### THE PROBLEM
Please list all lines of the material below in which the string "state" occurs.

### SOURCE MATERIAL
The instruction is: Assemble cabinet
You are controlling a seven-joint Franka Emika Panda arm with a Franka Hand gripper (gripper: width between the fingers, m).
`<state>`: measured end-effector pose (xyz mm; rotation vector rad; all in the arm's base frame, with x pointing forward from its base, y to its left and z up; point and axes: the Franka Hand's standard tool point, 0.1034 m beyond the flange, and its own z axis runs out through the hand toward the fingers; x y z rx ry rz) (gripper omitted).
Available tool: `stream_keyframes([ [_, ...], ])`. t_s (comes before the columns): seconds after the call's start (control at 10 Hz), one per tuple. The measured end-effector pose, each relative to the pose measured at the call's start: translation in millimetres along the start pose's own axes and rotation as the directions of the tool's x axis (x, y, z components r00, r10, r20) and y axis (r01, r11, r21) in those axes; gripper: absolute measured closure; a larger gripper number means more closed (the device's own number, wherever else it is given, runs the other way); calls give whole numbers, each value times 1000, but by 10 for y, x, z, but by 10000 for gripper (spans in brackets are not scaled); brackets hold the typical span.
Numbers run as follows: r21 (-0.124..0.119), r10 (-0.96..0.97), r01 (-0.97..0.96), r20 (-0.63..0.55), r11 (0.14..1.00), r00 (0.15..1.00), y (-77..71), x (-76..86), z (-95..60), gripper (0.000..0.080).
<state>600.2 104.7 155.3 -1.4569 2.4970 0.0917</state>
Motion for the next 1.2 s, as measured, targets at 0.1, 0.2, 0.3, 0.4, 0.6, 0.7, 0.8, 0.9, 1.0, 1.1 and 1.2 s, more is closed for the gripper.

### REPLY
`<state>`: measured end-effector pose (xyz mm; rotation vector rad; all in the arm's base frame, with x pointing forward from its base, y to its left and z up; point and axes: the Franka Hand's standard tool point, 0.1034 m beyond the flange, and its own z axis runs out through the hand toward the fingers; x y z rx ry rz) (gripper omitted).
<state>600.2 104.7 155.3 -1.4569 2.4970 0.0917</state>

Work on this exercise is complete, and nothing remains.